Dr. Seuss' "Green Eggs and Ham".

Why you might ask? Because when I was 3 this was my favorite book, and mom absolutely hated Dr. Seuss in general and "Green Eggs and Ham" in particular. After the 3rd request in one day to read the book to me, she gave it back, and said, "Read it yourself." As the story goes, I put my finger on the words, and started reading.

That is the book that changed my mind because it was the first one that I read by myself, and from then on, there was no holding me back.

Collapse -

I don't think it sounds weird.

by boxfiddler Moderator In reply to Sounds weird but...

This old world, and a few others besides, open wide once we learn to read. I love to read, but I don't remember the first book I read all by myself. Wouldn't surprise me if it was a Dr. Seuss. We had 'em all, and loved 'em. :)

Collapse -

We never had dr Seuss at home, I didn't ever see them until I was

by Deadly Ernest In reply to I don't think it sounds w ...

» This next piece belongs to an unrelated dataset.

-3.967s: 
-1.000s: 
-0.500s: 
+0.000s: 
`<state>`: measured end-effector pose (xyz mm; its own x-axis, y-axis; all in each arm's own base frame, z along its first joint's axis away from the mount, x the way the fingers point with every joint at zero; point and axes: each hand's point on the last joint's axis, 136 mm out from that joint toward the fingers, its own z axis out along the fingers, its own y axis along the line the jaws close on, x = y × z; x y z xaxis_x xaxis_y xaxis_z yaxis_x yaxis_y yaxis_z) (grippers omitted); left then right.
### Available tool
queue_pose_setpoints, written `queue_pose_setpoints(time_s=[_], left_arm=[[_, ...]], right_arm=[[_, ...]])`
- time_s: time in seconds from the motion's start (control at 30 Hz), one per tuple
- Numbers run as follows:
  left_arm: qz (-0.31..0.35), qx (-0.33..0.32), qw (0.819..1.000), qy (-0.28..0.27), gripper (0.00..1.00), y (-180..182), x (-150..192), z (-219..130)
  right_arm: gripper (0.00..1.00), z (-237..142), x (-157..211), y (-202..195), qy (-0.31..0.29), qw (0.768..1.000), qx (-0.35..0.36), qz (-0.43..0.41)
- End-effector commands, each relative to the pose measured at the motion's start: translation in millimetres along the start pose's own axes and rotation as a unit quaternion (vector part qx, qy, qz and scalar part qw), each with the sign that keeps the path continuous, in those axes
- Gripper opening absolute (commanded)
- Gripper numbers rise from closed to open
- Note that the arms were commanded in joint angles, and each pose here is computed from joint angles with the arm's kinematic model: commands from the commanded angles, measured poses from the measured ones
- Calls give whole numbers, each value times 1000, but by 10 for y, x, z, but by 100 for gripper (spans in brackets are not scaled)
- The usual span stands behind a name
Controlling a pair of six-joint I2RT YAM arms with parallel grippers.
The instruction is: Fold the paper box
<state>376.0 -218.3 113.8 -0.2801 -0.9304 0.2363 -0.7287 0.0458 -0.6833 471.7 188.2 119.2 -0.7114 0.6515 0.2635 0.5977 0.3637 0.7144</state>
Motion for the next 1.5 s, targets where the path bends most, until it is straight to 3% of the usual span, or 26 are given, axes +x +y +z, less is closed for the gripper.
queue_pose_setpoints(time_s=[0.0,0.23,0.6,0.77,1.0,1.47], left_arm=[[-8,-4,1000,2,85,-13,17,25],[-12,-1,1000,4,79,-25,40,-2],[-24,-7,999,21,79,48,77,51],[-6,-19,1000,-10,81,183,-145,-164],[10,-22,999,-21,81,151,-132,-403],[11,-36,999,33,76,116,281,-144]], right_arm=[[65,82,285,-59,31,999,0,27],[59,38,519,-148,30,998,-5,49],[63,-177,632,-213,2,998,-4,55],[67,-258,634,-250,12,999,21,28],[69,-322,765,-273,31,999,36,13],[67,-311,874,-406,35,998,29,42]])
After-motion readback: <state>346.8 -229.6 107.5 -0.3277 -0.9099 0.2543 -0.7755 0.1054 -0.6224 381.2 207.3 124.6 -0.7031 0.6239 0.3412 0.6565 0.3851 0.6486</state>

in fourth or fifth grade and was allowed to wander the public library children's section by myself and saw them in the library. opened one, read two pages and shoved it back while thinking 'What rubbish.'

The first book I have a memory of having open in front of my while trying to make out what the squiggles with the pictures meant was the Encyclopedia Britannica - the set was the bottom two shelves on the book case and I could reach it. So I used to pull it out and flip through looking at the pages. I'd had to learn what the letters meant, so I asked Dad, after I learnt how to pronounce the letters and understood what the gaps between them meant, it was a bit easier to read as I'd spell out the letters to Mum, and she'd say the word - had no other option as Mum was blind. The kindergarten people didn't know what to do with me when i got there as I could read well.

It gets very awkward when you ask about the first fiction book as I grew up with Mum having a talking book machine and some of my earliest memories are of lying on the bed with her as we both listened to the man with the lovely rich voice speak the story out of the machine - I couldn't always follow the stories, but enjoyed the bits I could understand.

Collapse -

Francis Schaeffer ??

by JackOfAllTech In reply to I keep looking at this th ...

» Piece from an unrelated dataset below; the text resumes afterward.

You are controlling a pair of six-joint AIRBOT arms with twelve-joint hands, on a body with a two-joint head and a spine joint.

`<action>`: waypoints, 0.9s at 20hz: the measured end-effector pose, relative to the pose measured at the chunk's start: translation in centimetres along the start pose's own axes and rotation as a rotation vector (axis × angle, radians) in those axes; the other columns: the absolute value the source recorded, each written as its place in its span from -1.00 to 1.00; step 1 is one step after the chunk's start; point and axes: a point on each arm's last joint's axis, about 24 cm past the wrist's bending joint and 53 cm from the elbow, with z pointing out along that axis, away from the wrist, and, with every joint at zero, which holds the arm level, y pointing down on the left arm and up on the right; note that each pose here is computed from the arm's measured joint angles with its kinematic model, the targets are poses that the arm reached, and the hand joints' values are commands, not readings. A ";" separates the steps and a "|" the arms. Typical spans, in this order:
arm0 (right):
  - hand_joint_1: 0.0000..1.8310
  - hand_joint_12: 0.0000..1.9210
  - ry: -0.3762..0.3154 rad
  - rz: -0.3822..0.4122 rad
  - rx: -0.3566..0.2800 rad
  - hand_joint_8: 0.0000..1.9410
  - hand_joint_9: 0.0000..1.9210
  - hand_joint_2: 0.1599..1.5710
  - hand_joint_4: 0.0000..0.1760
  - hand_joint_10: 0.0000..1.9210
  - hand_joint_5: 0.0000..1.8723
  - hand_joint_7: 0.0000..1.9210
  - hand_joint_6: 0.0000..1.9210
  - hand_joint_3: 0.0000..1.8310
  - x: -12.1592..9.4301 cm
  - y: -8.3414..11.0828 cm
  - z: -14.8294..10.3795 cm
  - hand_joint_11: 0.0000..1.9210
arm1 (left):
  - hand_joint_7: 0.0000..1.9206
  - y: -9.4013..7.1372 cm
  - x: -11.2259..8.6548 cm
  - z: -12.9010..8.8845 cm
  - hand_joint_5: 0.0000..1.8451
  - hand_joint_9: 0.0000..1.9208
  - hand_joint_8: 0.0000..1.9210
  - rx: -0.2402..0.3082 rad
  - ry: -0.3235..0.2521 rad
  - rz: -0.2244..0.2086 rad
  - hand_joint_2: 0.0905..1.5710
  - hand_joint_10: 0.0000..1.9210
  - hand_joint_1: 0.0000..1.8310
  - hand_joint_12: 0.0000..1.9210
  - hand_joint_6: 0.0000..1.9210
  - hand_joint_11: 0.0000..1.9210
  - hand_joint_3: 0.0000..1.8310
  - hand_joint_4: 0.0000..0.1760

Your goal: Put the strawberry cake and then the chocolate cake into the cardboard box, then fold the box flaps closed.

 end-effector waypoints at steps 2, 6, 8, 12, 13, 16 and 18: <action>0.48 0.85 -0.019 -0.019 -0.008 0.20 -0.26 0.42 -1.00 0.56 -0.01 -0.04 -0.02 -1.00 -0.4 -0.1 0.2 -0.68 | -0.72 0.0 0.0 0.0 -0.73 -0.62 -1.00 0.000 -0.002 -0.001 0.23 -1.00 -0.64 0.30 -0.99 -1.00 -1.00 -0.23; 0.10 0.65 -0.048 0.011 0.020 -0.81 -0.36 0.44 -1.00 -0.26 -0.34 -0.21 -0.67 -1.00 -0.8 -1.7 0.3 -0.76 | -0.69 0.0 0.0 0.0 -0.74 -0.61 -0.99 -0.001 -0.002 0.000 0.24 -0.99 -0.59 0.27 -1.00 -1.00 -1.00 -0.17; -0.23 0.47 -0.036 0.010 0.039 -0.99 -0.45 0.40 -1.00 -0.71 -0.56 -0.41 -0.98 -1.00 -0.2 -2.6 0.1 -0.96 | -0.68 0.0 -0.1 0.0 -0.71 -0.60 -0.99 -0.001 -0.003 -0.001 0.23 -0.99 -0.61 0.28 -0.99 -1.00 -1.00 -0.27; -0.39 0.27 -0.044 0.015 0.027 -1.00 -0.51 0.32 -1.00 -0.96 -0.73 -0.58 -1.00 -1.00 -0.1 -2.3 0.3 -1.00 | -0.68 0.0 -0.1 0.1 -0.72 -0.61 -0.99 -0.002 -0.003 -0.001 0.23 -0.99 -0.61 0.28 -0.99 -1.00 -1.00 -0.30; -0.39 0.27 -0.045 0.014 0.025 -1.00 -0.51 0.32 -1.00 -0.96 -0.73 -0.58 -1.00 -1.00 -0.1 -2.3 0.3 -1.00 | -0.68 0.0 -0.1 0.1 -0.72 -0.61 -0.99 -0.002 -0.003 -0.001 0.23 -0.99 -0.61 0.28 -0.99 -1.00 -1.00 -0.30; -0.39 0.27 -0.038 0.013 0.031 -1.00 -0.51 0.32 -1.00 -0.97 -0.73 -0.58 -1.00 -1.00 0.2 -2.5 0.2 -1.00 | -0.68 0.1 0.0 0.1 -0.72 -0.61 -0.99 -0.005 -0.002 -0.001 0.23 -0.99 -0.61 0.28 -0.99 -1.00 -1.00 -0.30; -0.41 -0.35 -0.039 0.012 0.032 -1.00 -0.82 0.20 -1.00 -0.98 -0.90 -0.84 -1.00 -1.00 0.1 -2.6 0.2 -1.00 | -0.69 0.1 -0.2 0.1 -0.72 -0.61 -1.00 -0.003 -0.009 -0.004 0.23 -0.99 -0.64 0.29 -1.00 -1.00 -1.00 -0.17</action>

Wow, you are the very first person I've ever 'met' outside of christian circles who's even heard of him, let alone read him.

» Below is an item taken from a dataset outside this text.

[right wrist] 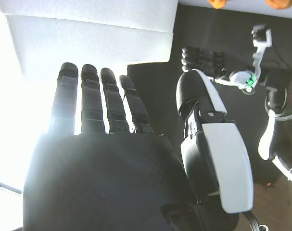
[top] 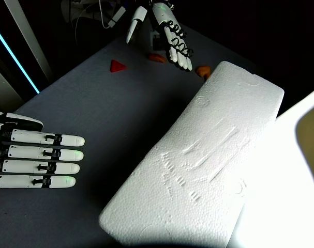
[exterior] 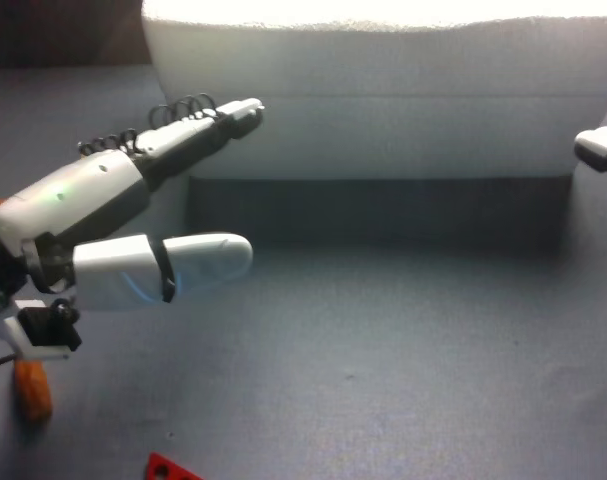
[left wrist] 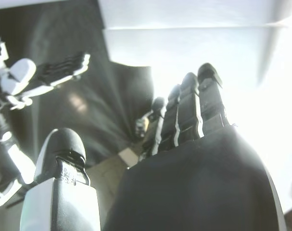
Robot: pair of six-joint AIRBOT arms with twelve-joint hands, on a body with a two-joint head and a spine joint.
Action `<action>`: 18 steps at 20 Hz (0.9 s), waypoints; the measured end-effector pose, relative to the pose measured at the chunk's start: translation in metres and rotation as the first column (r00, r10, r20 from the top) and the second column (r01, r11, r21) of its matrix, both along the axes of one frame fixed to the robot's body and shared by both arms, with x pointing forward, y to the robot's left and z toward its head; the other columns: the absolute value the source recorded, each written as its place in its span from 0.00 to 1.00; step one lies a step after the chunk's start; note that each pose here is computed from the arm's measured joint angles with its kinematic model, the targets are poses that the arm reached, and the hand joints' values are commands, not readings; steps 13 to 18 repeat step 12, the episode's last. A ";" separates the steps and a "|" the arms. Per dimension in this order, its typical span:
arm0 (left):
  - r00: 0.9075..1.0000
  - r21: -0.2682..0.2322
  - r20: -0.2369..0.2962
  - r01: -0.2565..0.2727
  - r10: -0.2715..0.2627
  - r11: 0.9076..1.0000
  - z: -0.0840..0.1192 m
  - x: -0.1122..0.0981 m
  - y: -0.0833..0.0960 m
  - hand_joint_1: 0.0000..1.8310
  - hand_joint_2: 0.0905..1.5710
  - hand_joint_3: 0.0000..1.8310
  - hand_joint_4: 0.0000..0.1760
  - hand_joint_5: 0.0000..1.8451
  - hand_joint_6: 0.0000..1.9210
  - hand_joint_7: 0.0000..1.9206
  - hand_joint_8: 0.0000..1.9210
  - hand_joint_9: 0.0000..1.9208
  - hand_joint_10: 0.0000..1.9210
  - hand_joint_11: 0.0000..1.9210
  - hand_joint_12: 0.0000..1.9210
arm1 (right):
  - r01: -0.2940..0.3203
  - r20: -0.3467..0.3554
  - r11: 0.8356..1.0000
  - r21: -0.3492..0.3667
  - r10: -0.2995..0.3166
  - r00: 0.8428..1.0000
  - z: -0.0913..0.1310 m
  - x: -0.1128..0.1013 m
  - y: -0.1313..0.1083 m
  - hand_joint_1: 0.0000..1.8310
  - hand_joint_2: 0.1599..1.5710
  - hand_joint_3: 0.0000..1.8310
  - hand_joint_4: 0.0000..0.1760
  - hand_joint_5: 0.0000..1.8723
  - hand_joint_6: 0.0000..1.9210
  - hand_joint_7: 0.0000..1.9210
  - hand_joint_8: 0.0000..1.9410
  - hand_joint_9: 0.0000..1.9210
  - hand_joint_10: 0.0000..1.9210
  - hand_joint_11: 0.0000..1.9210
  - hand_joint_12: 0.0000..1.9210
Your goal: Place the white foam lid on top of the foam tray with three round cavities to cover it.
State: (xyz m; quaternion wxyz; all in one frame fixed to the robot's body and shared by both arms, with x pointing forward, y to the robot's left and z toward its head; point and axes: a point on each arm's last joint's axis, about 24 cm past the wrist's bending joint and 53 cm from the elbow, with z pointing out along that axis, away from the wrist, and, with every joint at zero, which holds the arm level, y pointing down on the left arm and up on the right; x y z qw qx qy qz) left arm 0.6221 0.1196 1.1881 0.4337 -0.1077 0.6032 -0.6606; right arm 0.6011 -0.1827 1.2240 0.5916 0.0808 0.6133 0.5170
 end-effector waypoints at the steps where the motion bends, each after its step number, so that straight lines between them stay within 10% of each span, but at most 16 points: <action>1: 1.000 0.004 -0.005 0.016 -0.016 1.000 -0.002 -0.001 -0.005 0.15 0.75 0.00 0.06 0.00 0.00 0.00 0.00 0.00 0.00 0.00 0.00 | -0.011 -0.001 1.000 0.007 0.011 1.000 0.000 0.000 0.004 0.14 0.83 0.00 0.00 0.00 0.00 0.00 0.00 0.00 0.00 0.01 0.01; 6: 0.998 0.001 -0.009 0.061 -0.061 0.998 -0.002 -0.005 -0.019 0.16 0.76 0.00 0.03 0.00 0.00 0.00 0.00 0.00 0.00 0.00 0.14 | -0.037 -0.010 0.999 0.019 0.037 0.999 -0.003 -0.002 0.011 0.09 0.78 0.00 0.00 0.00 0.00 0.00 0.00 0.00 0.00 0.00 0.18; 8: 0.998 -0.003 -0.006 0.065 -0.065 0.998 -0.001 -0.006 -0.019 0.16 0.77 0.00 0.11 0.00 0.00 0.00 0.00 0.00 0.00 0.00 0.02 | -0.044 -0.010 0.999 0.021 0.045 0.999 -0.003 -0.004 0.012 0.09 0.79 0.00 0.00 0.00 0.00 0.00 0.00 0.00 0.00 0.00 0.26; 11: 0.998 -0.009 0.000 0.066 -0.066 0.998 0.001 -0.007 -0.019 0.18 0.76 0.00 0.04 0.00 0.00 0.00 0.00 0.00 0.00 0.00 0.00 | -0.060 0.004 0.998 0.028 0.060 0.998 0.002 -0.008 0.015 0.08 0.80 0.00 0.00 0.00 0.00 0.00 0.00 0.00 0.00 0.00 0.24; 12: 0.998 -0.016 0.004 0.067 -0.067 0.998 0.003 -0.008 -0.019 0.18 0.77 0.00 0.22 0.00 0.00 0.00 0.00 0.00 0.00 0.00 0.00 | -0.062 0.017 0.998 0.031 0.061 0.998 0.006 -0.010 0.015 0.13 0.80 0.00 0.00 0.00 0.00 0.00 0.00 0.00 0.00 0.00 0.16; 18: 0.998 -0.016 0.004 0.067 -0.067 0.998 0.003 -0.008 -0.019 0.18 0.77 0.00 0.22 0.00 0.00 0.00 0.00 0.00 0.00 0.00 0.00 | -0.062 0.017 0.998 0.031 0.061 0.998 0.006 -0.010 0.015 0.13 0.80 0.00 0.00 0.00 0.00 0.00 0.00 0.00 0.00 0.00 0.16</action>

"How Should We Then Live?" made a huge impact on me.

Collapse -

Who says

by boxfiddler Moderator In reply to Francis Schaeffer ??

I'm outside of Christian circles? I've a complete collection of his works. That man was sharp, very sharp. Escape From Reason is the first I read.

Collapse -

Sorry, should have said MY circles

by JackOfAllTech In reply to Who says

Have you read any Ravi Zacharias or Dave Hunt?

Collapse -

Not yet.

by boxfiddler Moderator In reply to Sorry, should have said M ...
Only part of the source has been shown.